Harrisonville leaders are hoping voters will approve a transportation sales tax to make a variety of street, sidewalk and storm water improvements.
The proposed half-cent increase would generate roughly $1 million annually and expire after 10 years.
“We’ve identified some projects that we thought would be important,” Public Works Director Jerry Gibbs said.
The public works committee has identified six streets to be reconstructed:
• Mechanic Street, from Independence to Stella. (Full-depth construction, widen to three lanes and stripe, install sidewalks).
• E. Elm Street/Cemetery Road, from Mechanic Street to the city limits. (Full-depth construction, widen to two driving lanes and one parking lane, stripe, install sidewalks).
• Jefferson Parkway, from Locust Street to Waters Road. (Full-depth construction, widen to two driving lanes and one parking lane, stripe, install sidewalks).
• King Street, from Mechanic Street to Ash Street. (Full-depth reconstruction, widen to residential-standard width where possible, install sidewalks).
• W. Wall Street, from Oakland Street to Independence Street. (Full-depth reconstruction, widen to residential-standard width where possible, install sidewalks).
• E. Washington, from S. Independence Street to S. Highland Drive. (Full-depth reconstruction, widen to residential-standard width where possible, install sidewalks).
“A lot of these things were picked for safety,” Street Superintendent Rodney Jacobs said of the list priority improvements, noting narrow streets and no sidewalks.
The proposal also includes a budgeted $200,000 annually to resurface every road in the city over the 10-year time-frame of the project.
The Jefferson Parkway project would top $3 million alone in repairs.
“We tried to look at the roads that would have the most impact,” Gibbs said. “We would also cover every street with some type of surface treatment. The half-cent sales tax would benefit all of the citizens - not just those using the particular streets that we’ve identified to get curbs and be rebuilt.”
Overall, the city says it has about $25 million in projects that need to be done.
“We are trying to stretch and leverage the dollars the best we can,” Gibbs said.

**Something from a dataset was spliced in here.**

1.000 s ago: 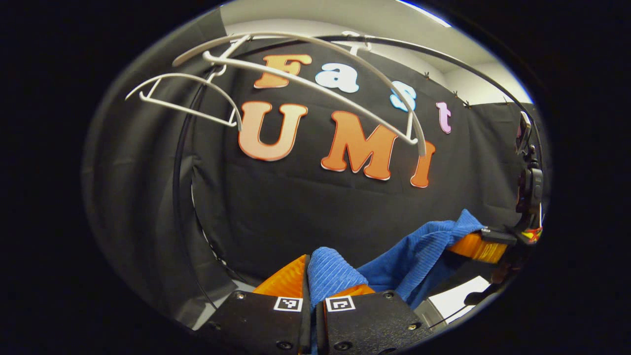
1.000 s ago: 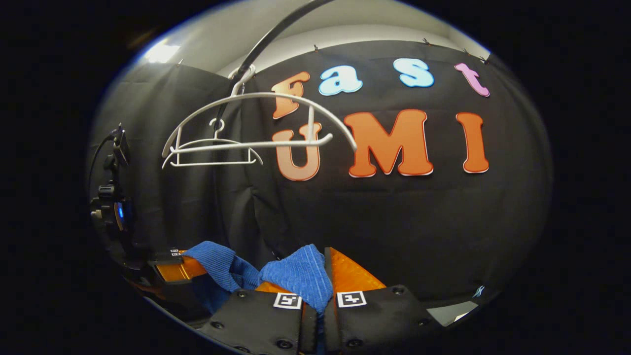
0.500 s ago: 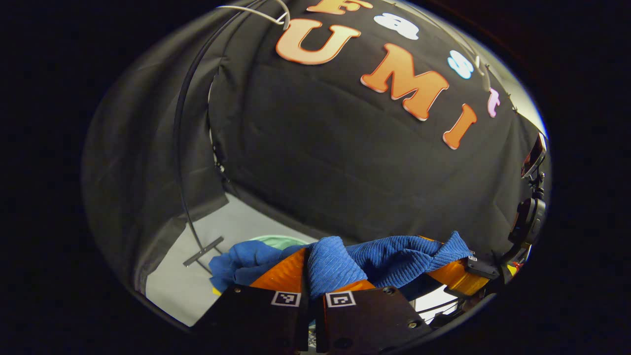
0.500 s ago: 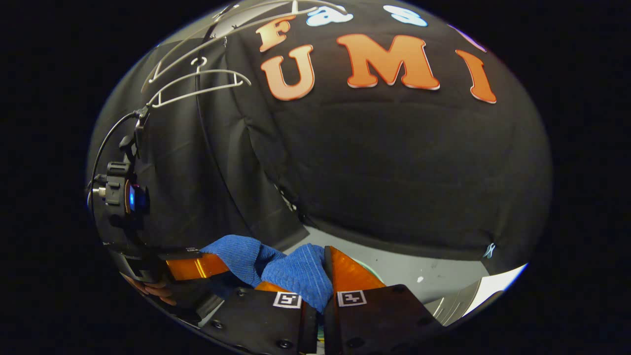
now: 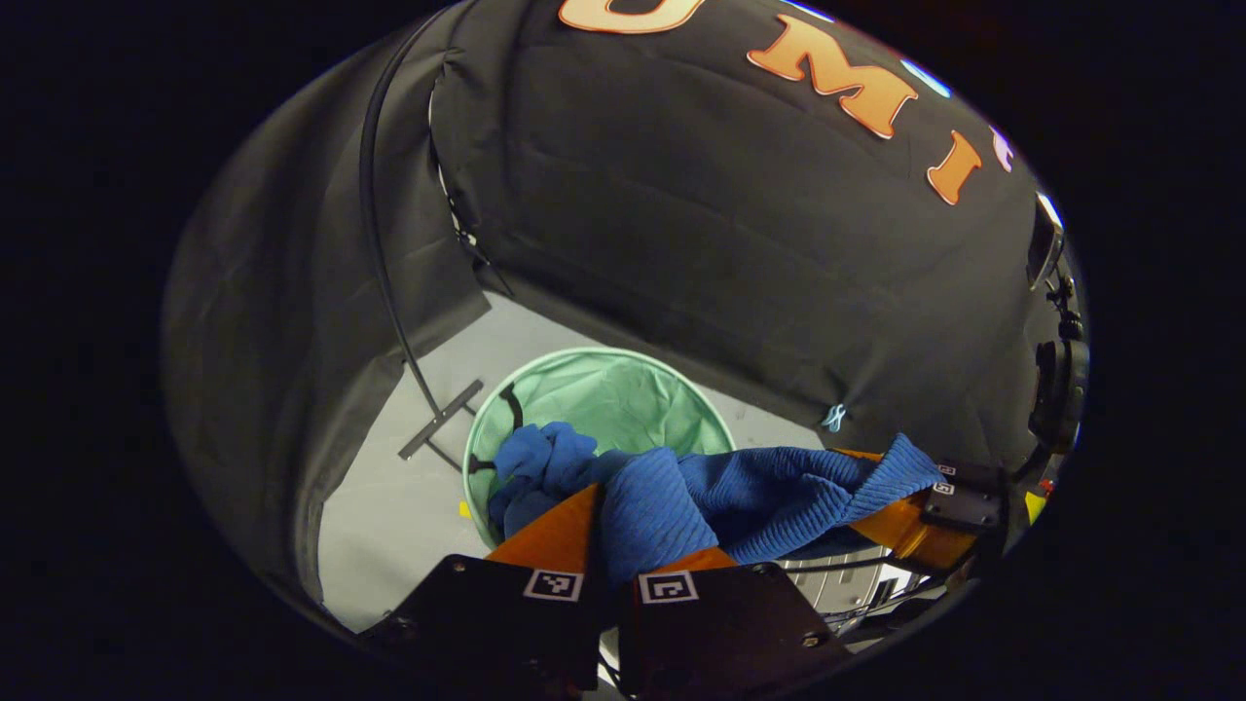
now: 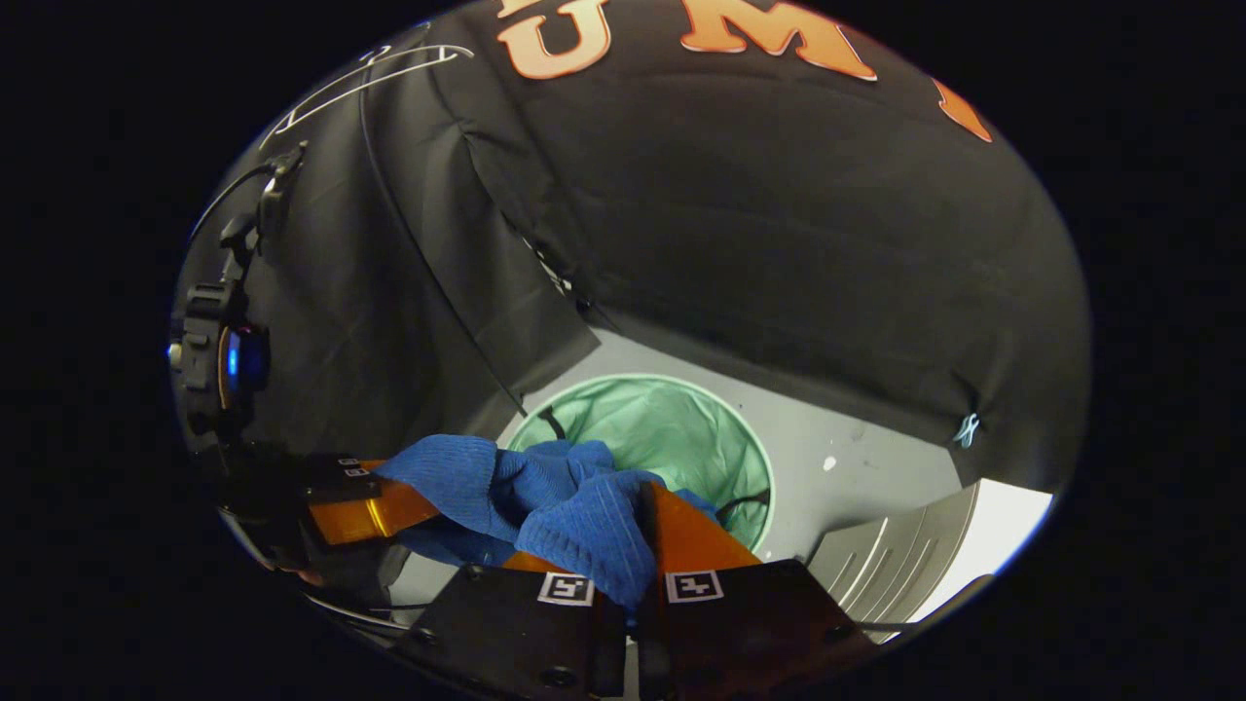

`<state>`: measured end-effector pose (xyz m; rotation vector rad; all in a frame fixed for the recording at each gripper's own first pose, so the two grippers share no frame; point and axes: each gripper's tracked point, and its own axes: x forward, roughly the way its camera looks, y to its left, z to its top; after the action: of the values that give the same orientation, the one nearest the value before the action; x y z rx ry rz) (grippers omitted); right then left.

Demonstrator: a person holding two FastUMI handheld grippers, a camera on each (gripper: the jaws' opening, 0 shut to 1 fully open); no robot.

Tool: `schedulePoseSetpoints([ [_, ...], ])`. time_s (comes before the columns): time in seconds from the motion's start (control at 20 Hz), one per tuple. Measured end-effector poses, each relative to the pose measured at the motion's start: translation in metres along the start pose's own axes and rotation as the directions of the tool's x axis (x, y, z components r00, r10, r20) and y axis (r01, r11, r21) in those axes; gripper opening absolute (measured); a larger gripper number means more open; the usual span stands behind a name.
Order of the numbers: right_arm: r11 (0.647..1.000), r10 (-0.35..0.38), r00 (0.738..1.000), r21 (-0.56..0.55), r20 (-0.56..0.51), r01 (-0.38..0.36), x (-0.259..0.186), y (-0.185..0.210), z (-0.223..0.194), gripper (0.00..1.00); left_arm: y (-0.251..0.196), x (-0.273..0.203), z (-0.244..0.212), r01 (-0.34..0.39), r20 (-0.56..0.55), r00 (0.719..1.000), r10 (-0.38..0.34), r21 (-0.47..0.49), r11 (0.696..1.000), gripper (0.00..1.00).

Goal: Grasp the clothes on the hanger with both hands and then place them into the laundry hamper below.

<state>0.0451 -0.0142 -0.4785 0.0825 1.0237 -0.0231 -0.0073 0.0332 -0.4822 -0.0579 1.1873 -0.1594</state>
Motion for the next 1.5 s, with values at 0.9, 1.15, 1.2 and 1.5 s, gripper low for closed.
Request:
schedulePoseSetpoints([
  [0.9, 0.999, -0.038, 0.999, 0.015, 0.003, 0.038, 0.003, -0.001, -0.019, 0.98, 0.027, -0.021, -0.012, -0.062, 0.018, 0.998, 0.063, -0.028, 0.998, 0.98],
  [1.15, 0.998, -0.058, 0.993, -0.001, 0.106, 0.059, -0.02, 0.0, 0.011, 0.98, 0.026, -0.051, 0.033, -0.042, 0.17, 0.984, 0.053, -0.067, 0.997, 0.93],
  [1.2, 0.998, -0.054, 0.988, -0.005, 0.141, 0.055, -0.027, 0.004, 0.023, 0.99, 0.026, -0.062, 0.05, -0.041, 0.211, 0.976, 0.055, -0.07, 0.997, 0.98],
  [1.5, 0.999, -0.044, 0.925, -0.013, 0.378, 0.053, -0.108, 0.011, 0.111, 0.98, 0.011, -0.152, 0.147, -0.071, 0.47, 0.88, 0.06, 0.006, 0.997, 0.98],
])
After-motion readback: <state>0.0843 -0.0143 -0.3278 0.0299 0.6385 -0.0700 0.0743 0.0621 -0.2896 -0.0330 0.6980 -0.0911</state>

Gibbs said passage of question would enable the city to free up some of their capital improvement fund to fix an aged storm water system. The committee felt the 10-year time frame would allow the city the opportunity to plan and complete a significant amount of improvements, in hopes of looking to residents to extend the tax after it would expire.
A similar issue to the transportation sales tax proposal was taken to voters in 2001, but failed. If voters approve the measure, the projects would begin in 2015, according to City Administrator Keith Moody.
“It’s a pay-as-you-go program,” Moody said. “We’re not looking to borrow any money.”
Passage of the question requires a simple majority.
“I think the residents have voted in support of sales tax initiatives where they see the value,” Moody said.
In more recent years, Harrisonville voters have approved sales tax increases to add law enforcement and fire personnel, and to build the community center and aquatic center.
“Residents have a track record of being supportive of initiatives funded by using sales tax,” Moody said.
Despite some public skepticism, the city has promised to follow through with the projects laid out in their the plan for this half-cent sales tax. However, Harrisonville resident Brian Hasek has been leading an initiative against the tax increase.
“They have not put their spending in check before they ask people for more money,” Hasek said. “It’s a common theme in all levels of government.”
Hasek is also telling voters to not support the tax because while they repeatedly turned down the city’s initiatives to raise taxes to build a new police station, the city managed to find money from the general fund to construct a new law enforcement facility. He believes the drain on funds has left a damper on what money could have been used to improve roads.
“This administration have adopted some policies that have put the city into some debt,” Hasek said.
Hasek doesn’t think the roads are in bad condition, and disapproves that the city administrator-led the initiative to put the issue on the ballot – not citizens.
If approved, Harrisonville would also still have a lower sales tax rate than Belton and Raymore.
Under the new rate, for every $5,000 spent in a year on taxable items, an individual would pay an additional $25 in sales tax.
The sales tax rate in Harrisonville is currently set at 7.85 percent; 8.85 percent within the city’s community improvement and transportation development districts.